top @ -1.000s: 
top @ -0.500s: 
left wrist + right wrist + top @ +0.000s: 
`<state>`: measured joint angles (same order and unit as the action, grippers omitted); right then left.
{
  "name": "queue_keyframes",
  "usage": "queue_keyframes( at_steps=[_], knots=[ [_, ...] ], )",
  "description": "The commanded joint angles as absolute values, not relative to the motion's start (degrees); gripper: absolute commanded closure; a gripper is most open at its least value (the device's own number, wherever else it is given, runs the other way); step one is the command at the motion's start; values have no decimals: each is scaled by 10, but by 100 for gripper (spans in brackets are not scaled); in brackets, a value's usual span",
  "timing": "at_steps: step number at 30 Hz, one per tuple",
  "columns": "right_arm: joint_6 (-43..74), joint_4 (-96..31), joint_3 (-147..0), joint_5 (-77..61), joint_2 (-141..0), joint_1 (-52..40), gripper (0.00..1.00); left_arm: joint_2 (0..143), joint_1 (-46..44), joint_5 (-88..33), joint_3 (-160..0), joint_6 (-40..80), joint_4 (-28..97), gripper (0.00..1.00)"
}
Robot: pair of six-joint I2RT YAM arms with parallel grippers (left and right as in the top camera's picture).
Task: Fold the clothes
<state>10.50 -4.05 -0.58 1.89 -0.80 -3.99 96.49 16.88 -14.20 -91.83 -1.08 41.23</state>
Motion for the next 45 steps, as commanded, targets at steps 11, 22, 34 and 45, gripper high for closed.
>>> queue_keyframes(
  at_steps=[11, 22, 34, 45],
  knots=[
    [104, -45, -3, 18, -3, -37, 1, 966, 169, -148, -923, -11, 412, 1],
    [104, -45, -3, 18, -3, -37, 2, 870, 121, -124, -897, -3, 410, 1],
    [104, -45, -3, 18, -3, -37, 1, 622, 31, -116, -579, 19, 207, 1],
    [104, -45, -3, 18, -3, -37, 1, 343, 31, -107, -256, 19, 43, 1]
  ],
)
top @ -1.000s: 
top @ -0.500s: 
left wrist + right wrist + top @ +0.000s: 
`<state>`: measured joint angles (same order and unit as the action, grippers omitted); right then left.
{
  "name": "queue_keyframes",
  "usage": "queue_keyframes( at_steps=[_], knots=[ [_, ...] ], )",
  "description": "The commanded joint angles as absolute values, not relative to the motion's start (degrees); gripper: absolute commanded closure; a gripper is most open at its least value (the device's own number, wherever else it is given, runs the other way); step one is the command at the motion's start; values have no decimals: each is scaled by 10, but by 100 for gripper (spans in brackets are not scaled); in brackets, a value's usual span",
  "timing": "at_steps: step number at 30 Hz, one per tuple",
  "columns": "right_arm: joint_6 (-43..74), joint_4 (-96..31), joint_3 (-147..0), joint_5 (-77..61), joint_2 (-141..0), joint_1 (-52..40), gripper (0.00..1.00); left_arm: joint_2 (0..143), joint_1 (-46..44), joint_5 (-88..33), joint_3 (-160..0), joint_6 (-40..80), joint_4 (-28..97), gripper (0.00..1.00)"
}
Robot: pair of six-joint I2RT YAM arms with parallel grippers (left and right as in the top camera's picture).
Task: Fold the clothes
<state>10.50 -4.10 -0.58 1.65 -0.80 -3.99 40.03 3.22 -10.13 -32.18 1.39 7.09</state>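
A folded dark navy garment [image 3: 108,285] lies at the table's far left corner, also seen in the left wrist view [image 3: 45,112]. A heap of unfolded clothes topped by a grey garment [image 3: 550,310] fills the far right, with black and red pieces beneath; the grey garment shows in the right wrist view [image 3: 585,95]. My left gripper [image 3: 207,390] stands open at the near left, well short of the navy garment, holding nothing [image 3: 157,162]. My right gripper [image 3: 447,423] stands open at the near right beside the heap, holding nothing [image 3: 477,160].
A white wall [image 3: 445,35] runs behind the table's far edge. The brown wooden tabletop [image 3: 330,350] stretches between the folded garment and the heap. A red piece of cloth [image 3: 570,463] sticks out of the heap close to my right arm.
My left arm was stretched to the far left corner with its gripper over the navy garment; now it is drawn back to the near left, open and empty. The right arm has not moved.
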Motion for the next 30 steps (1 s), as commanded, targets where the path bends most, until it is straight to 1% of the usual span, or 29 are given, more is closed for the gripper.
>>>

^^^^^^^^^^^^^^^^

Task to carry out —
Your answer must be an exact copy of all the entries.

Exercise response —
top @ -1.000s: 
top @ -0.500s: 
left wrist + right wrist + top @ +0.000s: 
`<state>`: measured joint angles (same order and unit as the action, grippers omitted); right then left.
{
  "name": "queue_keyframes",
  "usage": "queue_keyframes( at_steps=[_], knots=[ [_, ...] ], )",
  "description": "The commanded joint angles as absolute values, not relative to the motion's start (degrees); gripper: absolute commanded closure; a gripper is most open at its least value (the device's own number, wherever else it is given, runs the other way); step one is the command at the motion's start; values have no decimals: each is scaled by 10, but by 100 for gripper (spans in brackets are not scaled); in brackets, a value's usual span",
  "timing": "at_steps: step number at 30 Hz, one per tuple",
  "columns": "right_arm: joint_6 (-43..74), joint_4 (-96..31), joint_3 (-147..0), joint_5 (-77..61), joint_2 (-141..0), joint_1 (-52..40), gripper (0.00..1.00); left_arm: joint_2 (0..143), joint_1 (-46..44), joint_5 (-88..33), joint_3 (-160..0), joint_6 (-40..80), joint_4 (-28..97), gripper (0.00..1.00)"
}
Robot: pair of six-joint I2RT YAM arms with parallel grippers (left and right as in the top camera's picture).
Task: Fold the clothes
<state>10.50 -4.05 -0.58 1.89 -0.80 -3.99 96.49 16.88 -14.20 -91.83 -1.08 41.23</state>
Motion for the next 45 steps, as commanded, targets at steps 11, 22, 34 and 45, gripper high for closed.
>>> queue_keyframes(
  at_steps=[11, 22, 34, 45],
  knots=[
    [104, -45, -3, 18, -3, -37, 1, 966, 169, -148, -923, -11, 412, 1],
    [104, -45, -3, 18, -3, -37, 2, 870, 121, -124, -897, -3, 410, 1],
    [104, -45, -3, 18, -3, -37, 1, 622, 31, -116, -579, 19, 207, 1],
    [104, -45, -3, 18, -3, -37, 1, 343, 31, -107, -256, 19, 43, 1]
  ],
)
top @ -1.000s: 
top @ -0.500s: 
left wrist + right wrist + top @ +0.000s: 
`<state>`: measured joint angles (same order and unit as the action, grippers omitted); right then left.
{
  "name": "queue_keyframes",
  "usage": "queue_keyframes( at_steps=[_], knots=[ [_, ...] ], )",
  "description": "The commanded joint angles as absolute values, not relative to the motion's start (degrees); gripper: absolute commanded closure; a gripper is most open at its least value (the device's own number, wherever else it is given, runs the other way); step one is the command at the motion's start; values have no decimals: each is scaled by 10, but by 100 for gripper (spans in brackets are not scaled); in brackets, a value's usual span",
  "timing": "at_steps: step number at 30 Hz, one per tuple",
  "columns": "right_arm: joint_6 (-43..74), joint_4 (-96..31), joint_3 (-147..0), joint_5 (-77..61), joint_2 (-141..0), joint_1 (-52..40), gripper (0.00..1.00); left_arm: joint_2 (0..143), joint_1 (-46..44), joint_5 (-88..33), joint_3 (-160..0), joint_6 (-40..80), joint_4 (-28..97), gripper (0.00..1.00)"
}
Robot: pair of six-joint I2RT YAM arms with parallel grippers (left and right as in the top camera's picture).
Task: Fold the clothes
<state>10.50 -4.10 -0.58 1.65 -0.80 -3.99 40.03 3.22 -10.13 -32.18 1.39 7.09</state>
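A folded dark navy garment [image 3: 108,285] lies at the table's far left corner, also seen in the left wrist view [image 3: 45,112]. A heap of unfolded clothes topped by a grey garment [image 3: 550,310] fills the far right, with black and red pieces beneath; the grey garment shows in the right wrist view [image 3: 585,95]. My left gripper [image 3: 207,390] stands open at the near left, well short of the navy garment, holding nothing [image 3: 157,162]. My right gripper [image 3: 447,423] stands open at the near right beside the heap, holding nothing [image 3: 477,160].
A white wall [image 3: 445,35] runs behind the table's far edge. The brown wooden tabletop [image 3: 330,350] stretches between the folded garment and the heap. A red piece of cloth [image 3: 570,463] sticks out of the heap close to my right arm.
My left arm was stretched to the far left corner with its gripper over the navy garment; now it is drawn back to the near left, open and empty. The right arm has not moved.
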Motion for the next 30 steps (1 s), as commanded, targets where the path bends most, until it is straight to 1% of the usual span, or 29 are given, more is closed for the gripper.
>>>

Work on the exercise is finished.